Вот, вот… Полукружьем блеснула шашка, упала на голову… рубит лежачего…

У Митьки в глазах темнеет и зноем наливается рот.

VII

В полночь к шалашу подскакали трое конных.

– Эй, бахчевник! Выдь на минутку!

Вышел Митька.

– Ты не видал вечером, куда побегли трое в солдатских шинелях?

– Не видал.

– Смотри, не бреши. Строго ответишь за это!

– Не видал… не знаю…

– Ну, делать тут нечего. Надо по ярам до Филиновского леса ехать. Лес оцепим, там их, гадов, и сцапаем…

– Трогай, Богачев…

До белой зари не спал Митька. На востоке погромыхивал гром, небо густо залохматело свинцовыми тучами, молния слепила глаза. Находил дождь.

Перед рассветом услыхал Митька возле шалаша шорох и стон.

Прислушался, стараясь не ворохнуться. Ужас параличом сковал тело. Снова шорох и протяжный стон.

– Кто тут?

– Человек добрый, выйди, ради бога!..

Вышел Митька, нетвердо ступая дрожащими ногами, и у задней стены шалаша увидел запрокинувшегося навзничь человека.

– Кто такое?

– Не выдай… не дай пропасть… Я вчера из-под расстрела убег… казаки ищут… у меня нога… прострелена…

Хочет Митька слово сказать, а горло душат судороги, опустился на колени, подполз на четвереньках и ноги в солдатских обмотках обнял.

– Федя… Братунюшка! Родненький…

Нарубил и перетаскал в шалаш ворох засохших подсолнечных будыльев, уложил Федора в углу, навалил бурьяну и подсолнухов, а сам пошел по бахчам.

До полудня гонял с зеленых курчавых полос настырных грачей, самого тянуло пойти в шалаш, смотреть в родные братнины глаза, слушать еще и еще рассказ о пережитых страданиях и радостях. Твердо было решено между ними: как только смеркнется – завязать Федору покрепче раненую ногу и знакомыми стежками лесными кружно пройти до Дона, переплыть на ту сторону, к тем, у кого правда живет, кто бьется с казаками за землю и бедный народ. С утра до полудня по летнику скакали из станицы казаки, раза два заворачивали к Митьке напиться воды в шалаше. Уже перед вечером увидал Митька, как с песчаного кургана, блестевшего белой лысиной, съехали человек восемь конных и шагом пустили под гору усталых, спотыкающихся лошадей. Сел Митька возле шалаша, провожал глазами сутулые фигуры верховых, – не поворачивая головы, сказал Федору вполголоса:

– Лежи, не ворочайся, Федя! Один конный бегит по бахчам к шалашу.

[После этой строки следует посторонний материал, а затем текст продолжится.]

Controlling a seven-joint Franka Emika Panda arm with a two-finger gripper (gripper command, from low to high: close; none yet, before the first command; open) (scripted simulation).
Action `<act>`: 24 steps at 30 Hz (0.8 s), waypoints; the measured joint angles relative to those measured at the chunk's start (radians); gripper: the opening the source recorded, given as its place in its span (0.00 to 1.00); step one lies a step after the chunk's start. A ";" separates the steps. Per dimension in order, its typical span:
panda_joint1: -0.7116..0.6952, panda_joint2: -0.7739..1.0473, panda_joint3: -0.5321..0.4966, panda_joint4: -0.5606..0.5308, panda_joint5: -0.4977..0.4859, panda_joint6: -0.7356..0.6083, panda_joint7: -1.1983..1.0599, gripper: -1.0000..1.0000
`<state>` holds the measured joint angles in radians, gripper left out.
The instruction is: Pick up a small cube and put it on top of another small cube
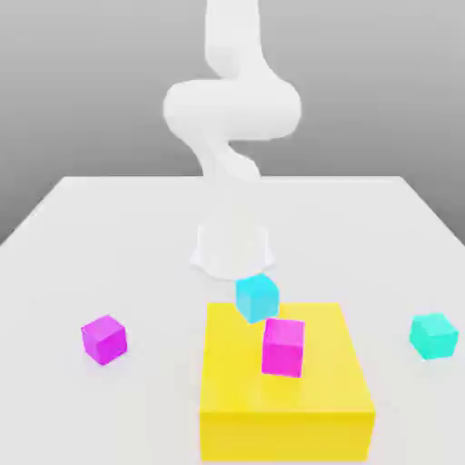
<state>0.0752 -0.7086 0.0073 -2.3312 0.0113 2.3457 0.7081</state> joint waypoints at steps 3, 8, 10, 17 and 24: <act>0.093 0.114 0.012 -0.039 0.012 0.057 -0.113 0.50; 0.230 0.296 0.046 -0.101 0.033 0.148 -0.295 0.50; 0.280 0.368 0.066 -0.126 0.040 0.184 -0.366 0.50; 0.431 0.622 0.161 -0.212 0.024 0.312 -0.587 0.50; 0.574 0.881 0.202 -0.282 -0.117 0.446 -0.691 0.50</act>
<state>0.6493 0.1720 0.2091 -2.6134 -0.1056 2.7919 0.0172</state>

Из-под вороха бурьяна глухо загудел голос Федора:

– А остальные ждут его или поскакали в станицу?

– Энти тронули рысью, скрываются под горою!.. Ну, лежи.

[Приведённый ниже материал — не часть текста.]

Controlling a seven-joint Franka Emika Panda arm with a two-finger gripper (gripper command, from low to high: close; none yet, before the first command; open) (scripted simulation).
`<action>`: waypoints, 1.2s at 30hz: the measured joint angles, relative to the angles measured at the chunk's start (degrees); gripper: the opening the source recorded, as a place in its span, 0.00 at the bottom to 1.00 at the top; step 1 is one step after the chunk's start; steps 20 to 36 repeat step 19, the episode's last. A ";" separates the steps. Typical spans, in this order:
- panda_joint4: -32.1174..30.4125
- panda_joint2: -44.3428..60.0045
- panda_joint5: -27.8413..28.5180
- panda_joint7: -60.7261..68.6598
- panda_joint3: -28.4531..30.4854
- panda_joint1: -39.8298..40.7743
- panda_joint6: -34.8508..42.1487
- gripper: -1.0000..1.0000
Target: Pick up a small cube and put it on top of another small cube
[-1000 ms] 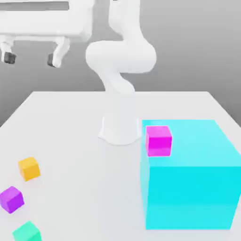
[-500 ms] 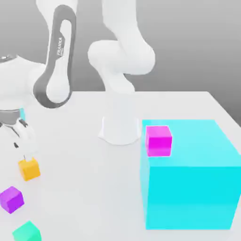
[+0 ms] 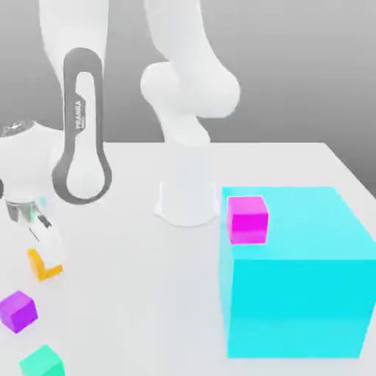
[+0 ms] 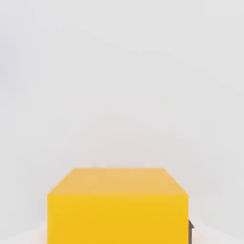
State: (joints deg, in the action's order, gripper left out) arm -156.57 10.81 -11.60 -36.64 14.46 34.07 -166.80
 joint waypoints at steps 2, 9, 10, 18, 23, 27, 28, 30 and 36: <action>-0.89 -4.24 4.94 -3.65 1.89 -0.75 3.14 0.00; 11.02 -3.39 7.65 -14.62 -0.56 -5.38 14.10 0.00; 13.06 -2.88 7.72 -16.16 -1.06 -6.12 15.63 0.00; 17.47 6.60 3.98 -16.26 -4.21 -6.06 10.72 1.00; 17.47 6.60 3.98 -16.26 -4.21 -6.06 10.72 1.00; 17.47 6.60 3.98 -16.26 -4.21 -6.06 10.72 1.00; 17.47 6.60 3.98 -16.26 -4.21 -6.06 10.72 1.00; 17.47 6.60 3.98 -16.26 -4.21 -6.06 10.72 1.00; 17.47 6.60 3.98 -16.26 -4.21 -6.06 10.72 1.00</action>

Привстав на стременах, покачивается казак, плетью помахивает, лошадь от пота мокрая.

Шепнул Митька бледнея:

– Федя… отец скачет!..

Рыжая отцовская борода по́том взмокла, обгоревшее на солнце лицо – иссиня-багрово. Осадил лошадь у самого шалаша, слез, к Митьке подошел вплотную.

– Говори: где Федор?

Вонзил в побелевшее Митькино лицо кровью налитые глаза. От синего казачьего мундира по́том воняет и нафталином.

– Был он у тебя ночью?

– Нет.

– А это что за кровь возле шалаша?

Нагнулся отец к земле, пунцовая шея вывалилась из-под воротника жирными складками.

– А ну, веди в шалаш!

Вошли – отец впереди, почерневший Митька сзади.

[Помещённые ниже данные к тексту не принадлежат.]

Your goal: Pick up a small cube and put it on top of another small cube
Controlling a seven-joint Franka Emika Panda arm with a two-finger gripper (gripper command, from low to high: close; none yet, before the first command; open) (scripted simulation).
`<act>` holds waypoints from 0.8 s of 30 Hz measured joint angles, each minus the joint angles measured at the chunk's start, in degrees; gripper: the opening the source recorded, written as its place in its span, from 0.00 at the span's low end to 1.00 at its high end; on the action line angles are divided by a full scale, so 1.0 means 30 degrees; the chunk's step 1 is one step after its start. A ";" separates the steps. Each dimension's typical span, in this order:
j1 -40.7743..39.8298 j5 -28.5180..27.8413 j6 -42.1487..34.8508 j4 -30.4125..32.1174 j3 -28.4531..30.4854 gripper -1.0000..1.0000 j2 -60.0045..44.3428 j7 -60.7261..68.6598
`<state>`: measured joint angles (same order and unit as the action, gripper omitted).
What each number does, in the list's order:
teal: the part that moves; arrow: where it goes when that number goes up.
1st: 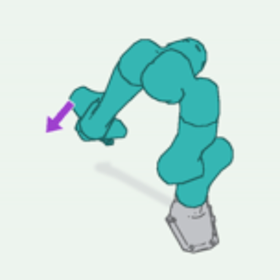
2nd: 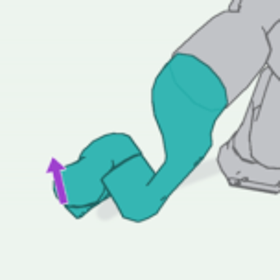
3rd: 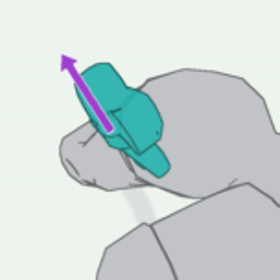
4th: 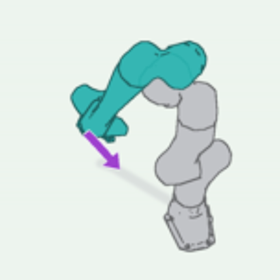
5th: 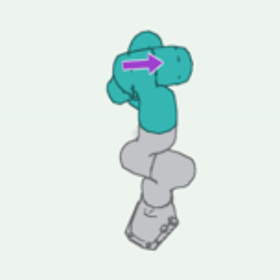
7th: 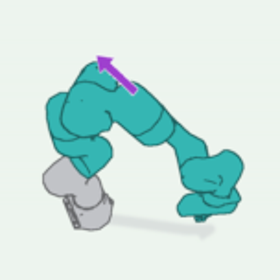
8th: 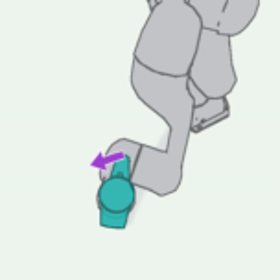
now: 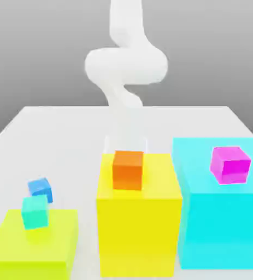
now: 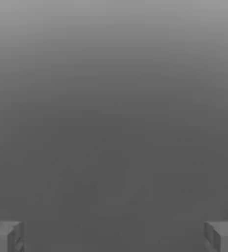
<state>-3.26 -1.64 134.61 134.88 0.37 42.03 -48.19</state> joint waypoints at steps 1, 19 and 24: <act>-0.0474 -0.0223 0.0405 0.0445 0.0073 0.50 -0.0549 -0.0329; -0.7617 -0.2441 0.7144 0.7834 0.3635 0.50 -0.9617 -0.4655; -0.8825 -0.1424 0.9090 0.9911 0.5186 0.50 -1.2113 -0.4669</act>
<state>-29.74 -5.91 161.88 164.61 15.92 5.69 -62.20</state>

– Смотри, змееныш… Ежели укрываешь ты Федьку, то и его и тебя на распыл пущу!..

– Нету… не знаю…

– Это что у тебя за бурьян в углу?

– Сплю на нем.

– Посмотрим. – Шагнул отец в угол, присел на корточки, медленно расковырял чахлый шуршавый бурьянок и подсолнечные будылья.

Митька сзади. Перед глазами синий обтянутый на спине мундир колыхается плавными кругами.

Через минуту изо рта отца хриплое:

– Ага-а-а-а… Это что?

Босая Федорова нога торчит промеж коричневых стеблей. Отец правой рукой лапает на боку кобуру нагана. Качаясь, прыгнул Митька, цепко ухватил стоящий у стенки топор, ухнул от внезапно нахлынувшего тошного удушья и, с силой взмахнув топором, ударил отца в затылок…

* * *

Прикрыли похолодевшее тело бурьяном и ушли. Ярами, буреломом, густым терновником шли, ползли, продирались. Верстах в восьми от станицы, там, где Дон, круто заворачивая, упирается в седую гору, спустились к воде. Плыли на косу; быстро сносило нахолодавшей за ночь водой. Федор, стоная, цеплялся за Митькино плечо.

Доплыли. Долго лежали на влажном зернистом песке.

– Ну, пора, Федя! Эта половина, должно быть, неширокая.

Спустились к воде. Дон снова облизывает лица и шеи, отдохнувшие руки уверенней кромсают воду.

Под ногами земля. Застывшая в темноте гущина леса. Торопливо зашагали…

Светало, где-то совсем близко ахнуло орудие. На востоке чахло румяную каемку протянул рассвет.